Healthcare is in a tricky state—that’s no secret. It’s getting harder and harder to maintain control over medical expenses, and cutting down on those costs is an absolute necessity for most. One answer employers are exploring? Reference-based pricing (RBP).
An alternative to traditional healthcare pricing, RBP caps the cost of services at a set “reference” amount. Instead of negotiating individual prices for each service, RBP sets price limits based on a reference, such as Medicare’s rates. The plan then pays a specific percentage above what they would otherwise be reimbursed. RBP aims to control costs by eliminating large variations in pricing across different providers for the same procedure, allowing for cost savings, increased transparency, and no out-of-network fees.
But does it hold up in action?

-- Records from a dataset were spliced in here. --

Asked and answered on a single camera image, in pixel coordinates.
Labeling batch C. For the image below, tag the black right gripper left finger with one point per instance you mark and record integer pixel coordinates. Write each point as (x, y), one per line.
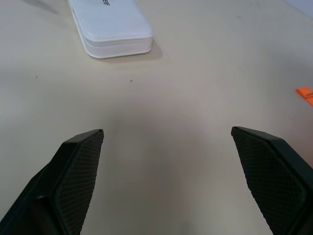
(73, 181)

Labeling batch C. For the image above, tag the white rectangular box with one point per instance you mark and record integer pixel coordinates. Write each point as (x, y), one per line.
(115, 29)

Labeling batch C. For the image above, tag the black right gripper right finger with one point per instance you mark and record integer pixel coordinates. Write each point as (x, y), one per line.
(274, 176)

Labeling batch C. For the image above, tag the orange tag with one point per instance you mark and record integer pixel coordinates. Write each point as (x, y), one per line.
(306, 94)

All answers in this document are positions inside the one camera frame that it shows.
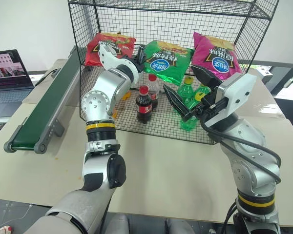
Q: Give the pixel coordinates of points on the red and white shoe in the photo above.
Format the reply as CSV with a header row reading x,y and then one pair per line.
x,y
1,229

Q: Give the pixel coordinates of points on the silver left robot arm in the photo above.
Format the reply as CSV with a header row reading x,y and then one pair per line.
x,y
105,97

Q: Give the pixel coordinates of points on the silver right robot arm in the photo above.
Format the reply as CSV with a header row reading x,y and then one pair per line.
x,y
249,158

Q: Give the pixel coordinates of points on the grey rounded shape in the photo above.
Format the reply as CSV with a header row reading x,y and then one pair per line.
x,y
179,226

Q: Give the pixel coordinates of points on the magenta chips bag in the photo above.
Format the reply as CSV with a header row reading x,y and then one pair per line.
x,y
217,58

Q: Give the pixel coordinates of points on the green chips bag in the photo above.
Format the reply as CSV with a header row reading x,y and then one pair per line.
x,y
166,63

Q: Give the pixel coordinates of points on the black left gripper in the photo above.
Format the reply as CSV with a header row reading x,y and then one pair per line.
x,y
136,64

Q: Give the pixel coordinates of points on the red chips bag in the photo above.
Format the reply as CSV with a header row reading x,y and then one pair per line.
x,y
125,44

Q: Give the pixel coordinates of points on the green conveyor belt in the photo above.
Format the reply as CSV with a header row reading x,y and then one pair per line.
x,y
51,97

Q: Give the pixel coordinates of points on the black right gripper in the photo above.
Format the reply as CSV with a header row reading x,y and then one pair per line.
x,y
206,107

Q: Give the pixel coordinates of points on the grey laptop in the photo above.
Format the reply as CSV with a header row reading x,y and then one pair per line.
x,y
7,80

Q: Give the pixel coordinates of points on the green soda bottle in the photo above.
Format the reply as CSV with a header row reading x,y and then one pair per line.
x,y
189,124
185,90

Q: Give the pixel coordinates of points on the cola bottle red cap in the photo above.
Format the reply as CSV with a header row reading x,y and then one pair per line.
x,y
154,89
144,107

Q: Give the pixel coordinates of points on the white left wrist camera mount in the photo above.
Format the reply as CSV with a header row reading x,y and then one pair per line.
x,y
109,58

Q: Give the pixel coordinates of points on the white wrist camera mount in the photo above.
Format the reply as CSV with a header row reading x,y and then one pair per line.
x,y
109,58
239,92

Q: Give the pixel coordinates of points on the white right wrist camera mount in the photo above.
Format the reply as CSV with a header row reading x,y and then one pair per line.
x,y
239,92

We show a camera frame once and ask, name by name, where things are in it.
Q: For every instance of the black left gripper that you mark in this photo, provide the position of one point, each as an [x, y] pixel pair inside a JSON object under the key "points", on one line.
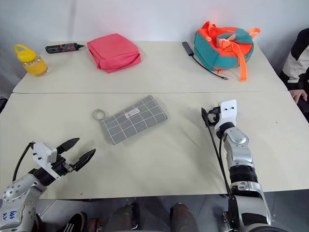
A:
{"points": [[60, 166]]}

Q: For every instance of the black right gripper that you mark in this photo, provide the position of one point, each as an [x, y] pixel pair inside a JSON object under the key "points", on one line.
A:
{"points": [[213, 119]]}

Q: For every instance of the grey checked fabric pouch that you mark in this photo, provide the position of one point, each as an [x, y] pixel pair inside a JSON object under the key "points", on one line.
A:
{"points": [[135, 120]]}

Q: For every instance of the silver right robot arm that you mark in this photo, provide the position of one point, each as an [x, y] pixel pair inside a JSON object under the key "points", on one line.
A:
{"points": [[239, 140]]}

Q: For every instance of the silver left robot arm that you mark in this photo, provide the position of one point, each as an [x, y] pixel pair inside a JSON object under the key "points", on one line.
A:
{"points": [[19, 191]]}

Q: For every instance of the person's bare hand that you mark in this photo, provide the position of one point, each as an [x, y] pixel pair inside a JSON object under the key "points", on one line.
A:
{"points": [[299, 94]]}

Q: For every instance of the teal orange backpack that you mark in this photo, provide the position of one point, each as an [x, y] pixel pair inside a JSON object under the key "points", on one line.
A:
{"points": [[217, 55]]}

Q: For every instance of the black shoe white stripes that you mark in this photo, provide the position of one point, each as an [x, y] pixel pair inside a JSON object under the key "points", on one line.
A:
{"points": [[76, 223]]}

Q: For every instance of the yellow lidded plastic jar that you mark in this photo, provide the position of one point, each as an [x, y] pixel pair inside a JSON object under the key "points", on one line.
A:
{"points": [[33, 64]]}

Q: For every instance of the black red handheld tool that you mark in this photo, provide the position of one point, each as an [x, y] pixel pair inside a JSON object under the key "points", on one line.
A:
{"points": [[62, 47]]}

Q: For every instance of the dark rounded shape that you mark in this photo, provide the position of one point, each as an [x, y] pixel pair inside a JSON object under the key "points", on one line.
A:
{"points": [[183, 218]]}

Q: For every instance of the pink fabric pouch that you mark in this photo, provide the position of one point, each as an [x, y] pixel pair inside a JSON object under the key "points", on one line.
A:
{"points": [[113, 50]]}

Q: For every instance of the black white jacket person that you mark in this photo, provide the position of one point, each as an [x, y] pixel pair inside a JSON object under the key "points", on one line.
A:
{"points": [[298, 60]]}

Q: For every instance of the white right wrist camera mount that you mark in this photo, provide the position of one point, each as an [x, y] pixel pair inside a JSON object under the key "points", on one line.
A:
{"points": [[228, 113]]}

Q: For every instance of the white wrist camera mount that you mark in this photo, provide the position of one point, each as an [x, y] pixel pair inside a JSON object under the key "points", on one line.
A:
{"points": [[41, 152], [228, 113]]}

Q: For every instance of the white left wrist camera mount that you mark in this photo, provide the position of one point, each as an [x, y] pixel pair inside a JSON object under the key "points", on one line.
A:
{"points": [[41, 152]]}

It certainly has for one of BRMS’ clients, an agricultural company located in California.
The company had been considering an open-access reference-based priced medical plan with their brokerage for years, carefully analyzing the potential the plan had to augment benefits while simultaneously reducing the company’s costs. With three hundred employees to look out for, the company needed a way to provide for them without breaking the bank.
The relationship seemed to be an ideal fit—and the company employer quickly found it paid off, too. The RBP plan offered significant financial relief, without compromising the quality of the medical plan. By the end of year one, the numbers clearly showed the plan’s success—with a 38% overall spend reduction, $1.6 million saved, and a 99% provider acceptance. The transition to the new medical plan hadn’t just paid off; it had reduced office visit and hospital admission copays as well, improving employee health by a long shot.

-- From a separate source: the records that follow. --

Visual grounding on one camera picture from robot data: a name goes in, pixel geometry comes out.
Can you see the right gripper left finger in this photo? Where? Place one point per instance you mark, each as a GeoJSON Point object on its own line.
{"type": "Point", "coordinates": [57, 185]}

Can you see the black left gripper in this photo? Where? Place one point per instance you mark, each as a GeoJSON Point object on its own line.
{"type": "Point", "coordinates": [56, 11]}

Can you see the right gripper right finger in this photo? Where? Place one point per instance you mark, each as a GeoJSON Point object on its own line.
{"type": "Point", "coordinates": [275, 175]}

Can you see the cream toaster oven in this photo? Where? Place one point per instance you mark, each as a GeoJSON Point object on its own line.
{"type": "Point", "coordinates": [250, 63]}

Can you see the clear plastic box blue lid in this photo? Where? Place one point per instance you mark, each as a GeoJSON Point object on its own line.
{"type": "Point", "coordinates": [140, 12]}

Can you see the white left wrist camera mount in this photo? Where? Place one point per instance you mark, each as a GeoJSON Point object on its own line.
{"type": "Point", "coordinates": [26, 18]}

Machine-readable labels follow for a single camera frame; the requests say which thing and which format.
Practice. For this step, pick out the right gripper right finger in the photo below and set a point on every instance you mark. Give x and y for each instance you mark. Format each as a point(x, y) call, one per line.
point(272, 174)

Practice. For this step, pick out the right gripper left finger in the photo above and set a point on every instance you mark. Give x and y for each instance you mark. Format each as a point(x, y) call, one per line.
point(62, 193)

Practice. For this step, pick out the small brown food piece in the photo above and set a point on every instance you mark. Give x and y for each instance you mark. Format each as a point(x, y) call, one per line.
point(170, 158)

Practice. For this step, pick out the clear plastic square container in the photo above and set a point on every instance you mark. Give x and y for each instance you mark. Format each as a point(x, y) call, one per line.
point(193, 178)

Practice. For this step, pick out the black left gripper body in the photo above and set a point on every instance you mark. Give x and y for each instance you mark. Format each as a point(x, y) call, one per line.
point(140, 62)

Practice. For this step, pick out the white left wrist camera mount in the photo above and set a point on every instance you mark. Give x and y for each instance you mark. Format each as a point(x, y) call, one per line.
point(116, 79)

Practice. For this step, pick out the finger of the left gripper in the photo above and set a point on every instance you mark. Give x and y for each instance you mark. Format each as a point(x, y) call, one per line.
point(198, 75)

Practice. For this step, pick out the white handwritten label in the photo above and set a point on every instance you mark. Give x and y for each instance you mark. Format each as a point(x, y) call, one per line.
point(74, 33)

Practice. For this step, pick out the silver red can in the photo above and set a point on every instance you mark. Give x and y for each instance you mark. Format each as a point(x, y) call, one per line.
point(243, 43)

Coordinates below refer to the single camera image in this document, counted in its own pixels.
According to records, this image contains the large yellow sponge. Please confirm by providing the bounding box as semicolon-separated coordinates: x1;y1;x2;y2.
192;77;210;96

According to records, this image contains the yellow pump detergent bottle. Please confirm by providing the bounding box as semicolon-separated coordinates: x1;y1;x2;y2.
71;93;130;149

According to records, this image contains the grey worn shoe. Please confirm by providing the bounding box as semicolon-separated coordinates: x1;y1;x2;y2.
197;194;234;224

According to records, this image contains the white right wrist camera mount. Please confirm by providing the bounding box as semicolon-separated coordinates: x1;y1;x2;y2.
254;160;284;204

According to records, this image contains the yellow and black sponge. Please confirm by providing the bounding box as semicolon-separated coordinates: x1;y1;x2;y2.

Ultimately, there were only three provider-access issues during the entire year, all three of which were resolved, with proper care quickly delivered. After that first year, the company’s stop-loss renewed at a negative 10.1%. Claims per employee per month dropped from an average of $819 over the previous three years to $480—a 41.4% reduction. And, out of over 2,000 claims that were processed that year, zero known balanced bills were received.

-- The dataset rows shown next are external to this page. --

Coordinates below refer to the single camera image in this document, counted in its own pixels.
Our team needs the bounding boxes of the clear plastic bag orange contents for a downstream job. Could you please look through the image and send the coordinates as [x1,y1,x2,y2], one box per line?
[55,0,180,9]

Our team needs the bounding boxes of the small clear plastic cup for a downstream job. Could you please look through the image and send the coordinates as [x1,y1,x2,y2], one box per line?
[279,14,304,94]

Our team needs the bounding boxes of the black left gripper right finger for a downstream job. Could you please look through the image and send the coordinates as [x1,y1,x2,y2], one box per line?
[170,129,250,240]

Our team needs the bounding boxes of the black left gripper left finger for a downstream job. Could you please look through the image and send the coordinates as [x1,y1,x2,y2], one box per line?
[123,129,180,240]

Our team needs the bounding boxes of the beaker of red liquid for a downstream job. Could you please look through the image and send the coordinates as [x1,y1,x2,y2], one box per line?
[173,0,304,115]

RBP presents a significant opportunity for employers to tackle rising healthcare costs. In fact, the American Academy of Actuaries estimates that RBP could save up to 28% of service costs1. Of course, it’s important to keep in mind that every state is different—what works great in California might not work quite as well in, say, Alabama. But it’s undeniable that RBP poses a potential solution for rising healthcare prices—and a way to set price limits that brings a bit more fairness to the healthcare system.